Like the North East, he did a lot when he was in charge of petroleum. He was 40-something years then? That is what he was talking about, not that he wouldn’t do wonders. Let him kick off, you know a locomotive engine takes off gradually and once the engine has moved, it goes non- stop. If you are on the track it will crush you. We are asking for time.


He has given reasons for the little delay in doing certain things. He explained he did not receive handover notes from the outgoing people until May 28. He asked his transition committee to run through them very quickly and work day and night, brought resource people to look at some of the things that were turned into a work­able document. This again, he summarised and action points taken out and in these ac­tion points government will have the ones it will do as quick fixes or what you call immediate and you will have the ones that will be done on a medium and long term.


We are in a democracy and things will be done democratically. Crime and fraud are always there; it will be addressed. Things will take a natural shape. He had allayed fears that he wants to take his time. He is an experienced administrator and I will plead that you people give him some more time.
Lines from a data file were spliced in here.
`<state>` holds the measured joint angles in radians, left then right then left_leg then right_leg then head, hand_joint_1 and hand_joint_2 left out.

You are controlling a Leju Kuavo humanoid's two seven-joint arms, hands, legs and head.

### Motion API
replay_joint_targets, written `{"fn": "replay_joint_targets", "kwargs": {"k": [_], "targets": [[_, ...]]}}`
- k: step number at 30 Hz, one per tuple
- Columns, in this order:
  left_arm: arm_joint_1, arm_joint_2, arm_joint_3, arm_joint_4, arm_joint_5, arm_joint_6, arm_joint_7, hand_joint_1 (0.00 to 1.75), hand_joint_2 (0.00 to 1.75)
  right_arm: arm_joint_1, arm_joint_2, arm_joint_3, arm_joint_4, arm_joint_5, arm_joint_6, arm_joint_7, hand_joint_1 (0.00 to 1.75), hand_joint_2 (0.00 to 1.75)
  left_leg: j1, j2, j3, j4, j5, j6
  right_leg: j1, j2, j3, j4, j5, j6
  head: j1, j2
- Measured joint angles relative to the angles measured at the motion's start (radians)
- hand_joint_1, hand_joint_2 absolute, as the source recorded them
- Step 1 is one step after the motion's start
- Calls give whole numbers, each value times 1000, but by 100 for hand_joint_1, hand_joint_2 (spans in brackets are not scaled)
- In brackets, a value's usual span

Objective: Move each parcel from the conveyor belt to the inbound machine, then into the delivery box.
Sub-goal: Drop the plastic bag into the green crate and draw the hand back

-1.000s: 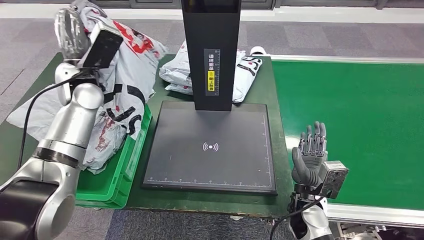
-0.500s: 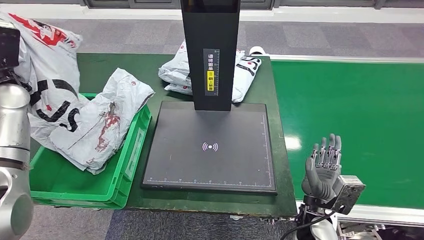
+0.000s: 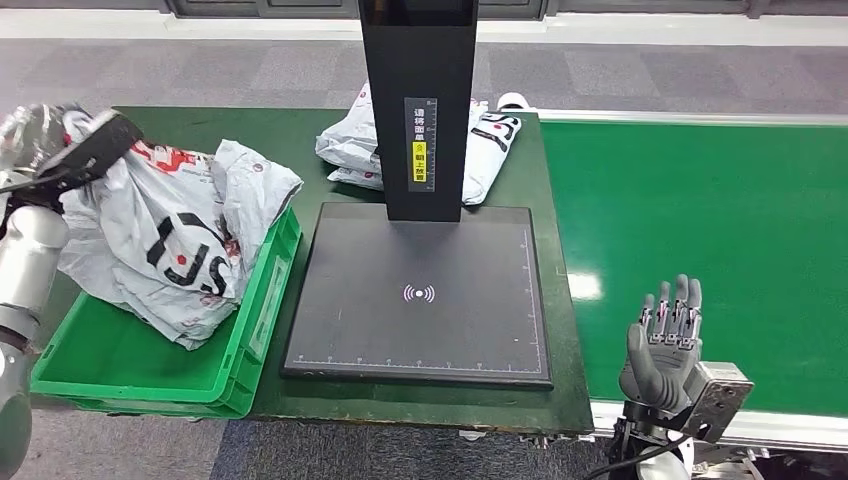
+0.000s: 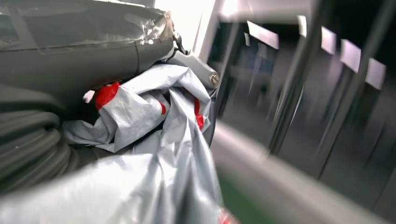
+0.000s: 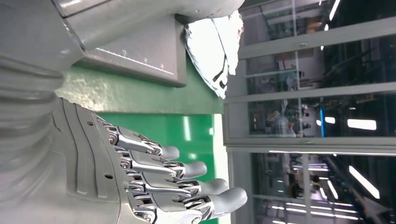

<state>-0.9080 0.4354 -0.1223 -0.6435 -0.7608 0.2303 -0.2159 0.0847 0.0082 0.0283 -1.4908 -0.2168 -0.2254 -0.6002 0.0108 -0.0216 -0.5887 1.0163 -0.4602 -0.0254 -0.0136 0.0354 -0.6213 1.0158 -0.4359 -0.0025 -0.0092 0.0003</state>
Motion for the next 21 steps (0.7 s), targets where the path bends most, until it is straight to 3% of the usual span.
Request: {"fn": "replay_joint_targets", "kwargs": {"k": [1, 5, 7, 13, 18, 21], "targets": [[0, 6, -21, 31, -26, -56, -28, 0, 175, 0, 2, -8, -3, 5, 10, 3, 0, 175, 0, 1, 0, 0, 0, 0, 0, 1, 0, 0, 0, 0, 0, 0], [20, 43, -105, 92, -38, -382, -281, 0, 175, -5, 7, -29, -3, 10, 63, 5, 0, 175, 0, 1, 0, 0, 0, 0, -1, 1, 0, 0, 0, 0, 0, 0], [40, 61, -134, 103, -23, -467, -351, 0, 175, -15, 11, -36, 5, 13, 80, 2, 0, 175, 0, 1, 0, 0, -1, -1, 0, 1, 0, 0, 0, 0, 0, 0], [32, 70, -205, 143, -73, -477, -260, 0, 175, -39, 28, -47, 25, 29, 96, -2, 0, 175, 0, -3, 0, 0, 0, -1, 0, -2, 1, 0, 0, 0, 0, 0], [-30, 62, -271, 189, -161, -447, -142, 0, 175, -42, 37, -51, 26, 44, 103, 12, 0, 175, 0, -2, 1, 0, 1, -3, 0, -2, 1, 0, 1, 0, 0, 0], [-63, 60, -297, 205, -175, -408, -123, 0, 175, -37, 41, -57, 25, 54, 110, 23, 0, 175, 0, -2, 1, 0, 1, -3, 0, -1, 1, 0, 1, -1, 0, 0]]}}
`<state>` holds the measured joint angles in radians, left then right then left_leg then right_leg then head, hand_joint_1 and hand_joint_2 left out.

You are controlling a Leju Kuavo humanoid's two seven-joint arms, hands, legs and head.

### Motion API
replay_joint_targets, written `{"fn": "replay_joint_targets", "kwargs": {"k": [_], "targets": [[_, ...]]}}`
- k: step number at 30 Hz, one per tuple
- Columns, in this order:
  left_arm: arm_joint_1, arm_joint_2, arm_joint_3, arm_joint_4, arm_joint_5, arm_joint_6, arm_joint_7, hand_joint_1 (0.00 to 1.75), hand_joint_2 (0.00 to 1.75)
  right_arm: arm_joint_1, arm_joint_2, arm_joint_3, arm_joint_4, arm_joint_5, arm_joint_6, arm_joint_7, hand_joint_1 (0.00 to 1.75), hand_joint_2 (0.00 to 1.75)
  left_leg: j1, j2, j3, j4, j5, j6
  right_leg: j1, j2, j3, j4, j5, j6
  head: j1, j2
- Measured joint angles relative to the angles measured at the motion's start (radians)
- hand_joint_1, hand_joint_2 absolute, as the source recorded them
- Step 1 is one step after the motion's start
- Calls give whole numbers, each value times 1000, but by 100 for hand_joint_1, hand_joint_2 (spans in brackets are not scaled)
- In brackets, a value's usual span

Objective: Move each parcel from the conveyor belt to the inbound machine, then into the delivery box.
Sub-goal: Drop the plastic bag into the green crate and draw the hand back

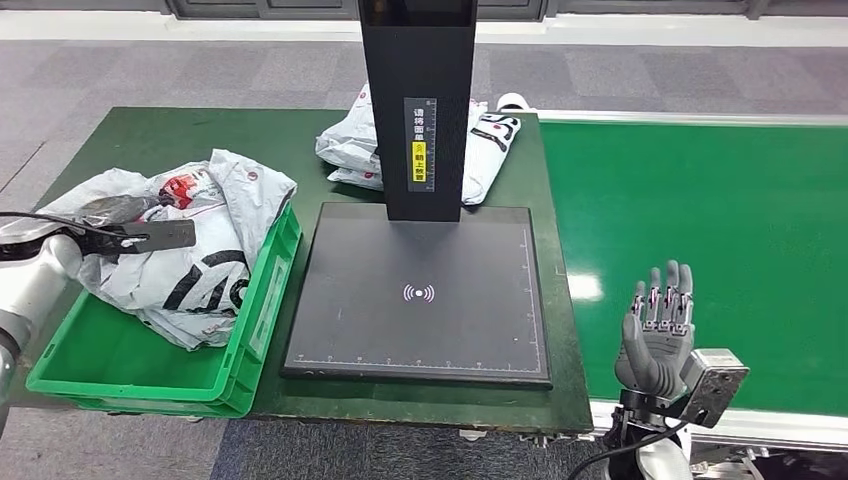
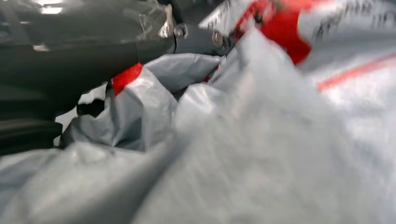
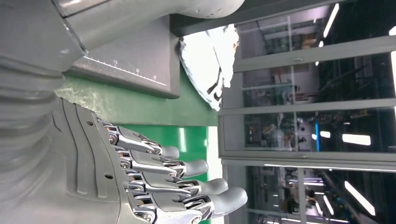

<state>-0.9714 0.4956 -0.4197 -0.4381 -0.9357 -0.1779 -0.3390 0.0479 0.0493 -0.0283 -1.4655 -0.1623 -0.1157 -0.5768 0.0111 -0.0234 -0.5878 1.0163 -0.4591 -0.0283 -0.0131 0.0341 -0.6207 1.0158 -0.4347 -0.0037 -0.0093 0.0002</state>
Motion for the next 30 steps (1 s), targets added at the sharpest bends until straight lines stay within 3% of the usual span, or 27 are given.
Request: {"fn": "replay_joint_targets", "kwargs": {"k": [5, 11, 15, 22, 25, 30], "targets": [[-47, 19, -3, 0, 26, 4, -61, 0, 175, 24, 8, -16, -5, 16, 6, 7, 0, 175, 2, 0, -1, 0, 0, 0, 2, 0, 0, 0, 0, 0, 0, 0], [-142, 100, -4, -45, 33, -81, -168, 0, 175, 45, 11, -34, -17, 42, 14, 8, 0, 175, 3, 1, -1, 0, 0, -1, 3, 1, -1, 0, 0, -1, 0, 0], [-215, 148, -4, -82, 28, -125, -181, 0, 175, 53, 13, -46, -26, 52, 20, 8, 0, 175, 3, 1, -2, 0, 0, -1, 3, 0, -1, 0, -1, -1, 0, 0], [-243, 180, -8, -116, 31, -132, -179, 0, 175, 54, 14, -51, -30, 72, 27, 10, 0, 175, 3, 1, -2, 0, 0, -1, 3, 0, -1, 0, 0, -2, 0, 0], [-277, 211, -11, -143, 67, -204, -188, 0, 175, 53, 14, -51, -30, 95, 39, 25, 0, 175, 4, 1, -2, 0, 0, -2, 4, 1, -1, 0, 0, -3, 0, 0], [-323, 279, -11, -222, 211, -405, -186, 0, 175, 37, 14, -51, -17, 120, 54, 43, 0, 175, 5, 1, -2, 0, 0, -2, 4, 0, -1, 0, 0, -3, 0, 0]]}}
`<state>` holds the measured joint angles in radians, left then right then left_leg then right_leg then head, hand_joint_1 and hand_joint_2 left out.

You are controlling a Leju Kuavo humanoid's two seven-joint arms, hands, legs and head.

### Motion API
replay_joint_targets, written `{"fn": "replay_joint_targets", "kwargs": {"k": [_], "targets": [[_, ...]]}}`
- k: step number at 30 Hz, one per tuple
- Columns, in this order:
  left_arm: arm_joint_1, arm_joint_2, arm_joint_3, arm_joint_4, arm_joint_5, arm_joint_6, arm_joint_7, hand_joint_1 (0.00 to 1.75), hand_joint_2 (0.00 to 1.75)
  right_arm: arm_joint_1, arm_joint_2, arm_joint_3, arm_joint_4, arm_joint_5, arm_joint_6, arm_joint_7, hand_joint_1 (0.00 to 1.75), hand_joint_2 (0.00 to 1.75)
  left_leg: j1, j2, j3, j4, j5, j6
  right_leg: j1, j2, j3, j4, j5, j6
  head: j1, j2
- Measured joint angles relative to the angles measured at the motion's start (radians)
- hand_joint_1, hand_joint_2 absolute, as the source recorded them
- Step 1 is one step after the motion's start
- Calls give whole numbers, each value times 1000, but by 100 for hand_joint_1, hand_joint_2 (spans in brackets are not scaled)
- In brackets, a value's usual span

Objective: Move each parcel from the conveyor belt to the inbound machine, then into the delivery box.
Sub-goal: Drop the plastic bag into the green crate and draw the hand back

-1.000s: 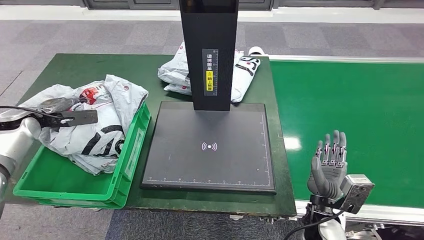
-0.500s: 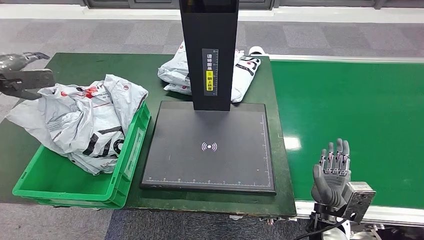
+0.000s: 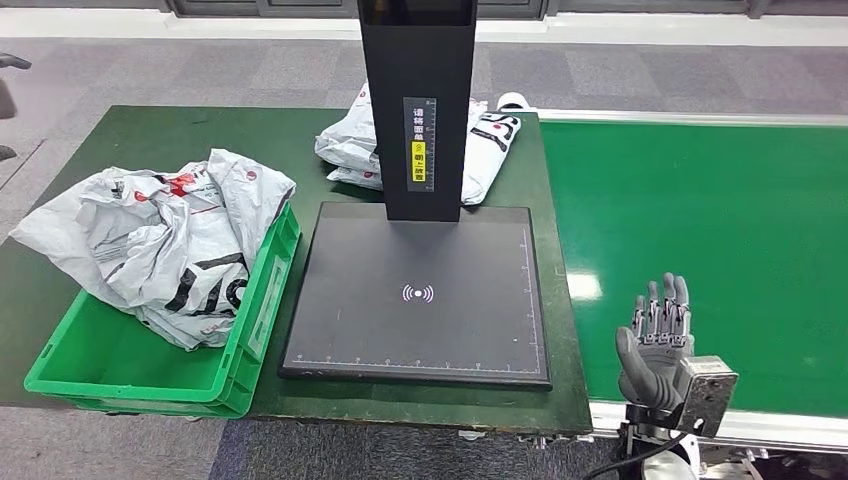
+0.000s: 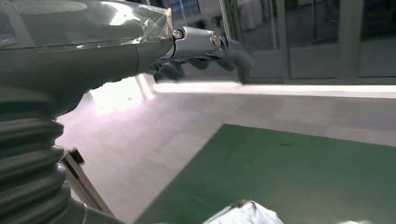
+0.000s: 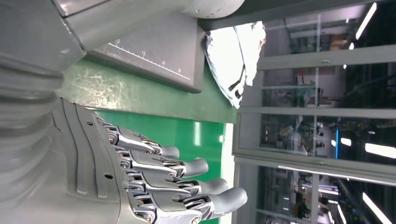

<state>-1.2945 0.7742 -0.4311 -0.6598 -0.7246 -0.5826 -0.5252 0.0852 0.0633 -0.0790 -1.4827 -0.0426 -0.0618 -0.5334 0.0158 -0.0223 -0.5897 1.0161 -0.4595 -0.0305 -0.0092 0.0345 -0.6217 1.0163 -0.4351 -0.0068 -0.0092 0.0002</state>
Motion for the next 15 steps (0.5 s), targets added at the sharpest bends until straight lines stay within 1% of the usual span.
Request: {"fn": "replay_joint_targets", "kwargs": {"k": [2, 3, 5, 7, 9, 11, 13, 15], "targets": [[-12, 25, 0, -25, 77, -73, 6, 0, 175, -12, 0, 0, 12, 13, 3, 4, 0, 175, 0, 0, 0, 0, 0, 0, 0, 0, 0, 0, 0, 0, 0, 0], [-9, 31, 2, -39, 122, -88, 5, 0, 175, -18, 0, 0, 17, 22, 1, 4, 0, 175, 0, 0, 0, 0, 0, 0, 0, 0, 0, 0, 0, 0, 0, 0], [23, 24, 20, -71, 225, -76, -5, 0, 175, -31, 1, 6, 26, 48, -11, -2, 0, 175, -1, -3, 1, 0, 0, 0, -1, -2, 1, -1, -1, 0, 0, 0], [89, -19, 54, -97, 303, -22, -21, 0, 175, -50, 3, 18, 34, 76, -29, -8, 0, 87, -2, -9, 3, 0, 0, 1, -1, -8, 5, -1, -3, 0, 0, 0], [166, -76, 80, -114, 335, 34, -40, 0, 175, -73, 6, 32, 41, 96, -45, -9, 0, 0, -2, -14, 3, 0, 2, 1, -1, -15, 8, -1, -4, 0, 0, 0], [239, -124, 92, -131, 356, 49, -71, 0, 175, -94, 7, 49, 51, 116, -57, -11, 0, 0, -3, -14, 3, 0, 3, 1, -1, -15, 7, -1, -2, 0, 0, 0], [307, -172, 97, -154, 382, 42, -115, 0, 175, -108, 7, 68, 63, 147, -77, -18, 0, 0, -3, -12, 3, 0, 4, 1, -2, -12, 6, -1, 1, -1, 0, 0], [372, -239, 101, -177, 409, 53, -141, 0, 175, -117, 6, 86, 72, 184, -110, -29, 0, 87, -4, -12, 3, 0, 4, 1, -3, -12, 6, -1, 1, 0, 0, 0]]}}
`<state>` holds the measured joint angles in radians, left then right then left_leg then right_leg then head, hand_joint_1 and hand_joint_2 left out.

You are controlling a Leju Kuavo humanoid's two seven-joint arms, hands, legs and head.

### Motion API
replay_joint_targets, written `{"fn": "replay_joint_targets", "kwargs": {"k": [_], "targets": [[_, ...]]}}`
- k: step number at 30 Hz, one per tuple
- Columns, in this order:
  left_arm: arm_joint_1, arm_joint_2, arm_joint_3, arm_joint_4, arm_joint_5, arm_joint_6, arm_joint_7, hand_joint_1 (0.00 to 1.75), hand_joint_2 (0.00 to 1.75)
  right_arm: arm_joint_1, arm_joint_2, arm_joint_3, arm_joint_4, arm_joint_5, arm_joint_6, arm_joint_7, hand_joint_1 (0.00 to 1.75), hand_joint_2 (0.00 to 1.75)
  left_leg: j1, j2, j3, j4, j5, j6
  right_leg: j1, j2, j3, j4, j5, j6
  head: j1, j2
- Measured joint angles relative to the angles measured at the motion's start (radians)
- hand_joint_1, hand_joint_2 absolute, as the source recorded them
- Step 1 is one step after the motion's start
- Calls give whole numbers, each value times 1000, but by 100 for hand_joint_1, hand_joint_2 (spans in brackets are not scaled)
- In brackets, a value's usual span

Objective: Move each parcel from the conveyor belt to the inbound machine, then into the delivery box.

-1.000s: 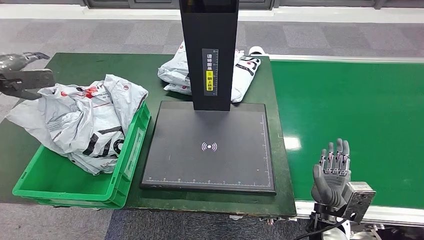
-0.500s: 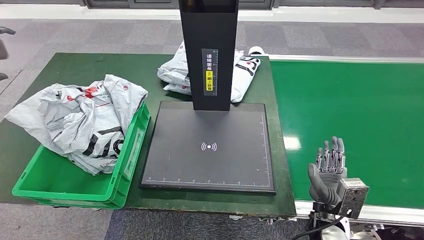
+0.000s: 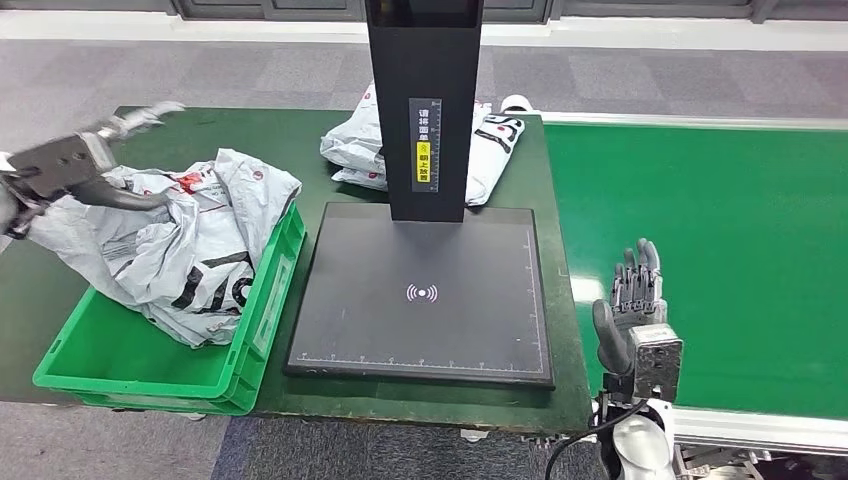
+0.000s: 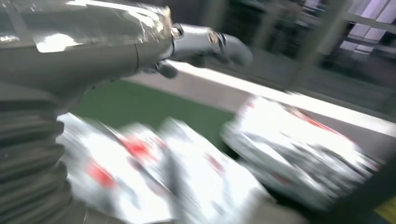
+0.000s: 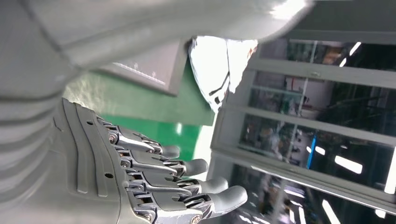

There are some APC leaders who have their eyes on 2019 and they are al­ready fighting and outdoing one another on how to take the structure of the par­ty. There are insinuations that the crisis over the National Assembly election was aggravated by these moves. How true is that?


Tell me how? What has the leadership of the National Assembly got to do with it? Our party leadership is intact and they have a tenure from the national down to the states, down to the local government areas to the wards. Everybody has a tenure of four years, unless you resign or you are involved in misconduct, in which case you are impeached at the executive level, na­tional or state or whatever.


How does this translate into the battle for 2019? Nobody will do that at this time. Do we know who will be alive in 2019? Do you know who will be alive in 2018 or 2017 or 2016? It is a makeup of the press. I don’t blame the press because those catchy headlines make sales. And for the press and the news people, any bad news is good news.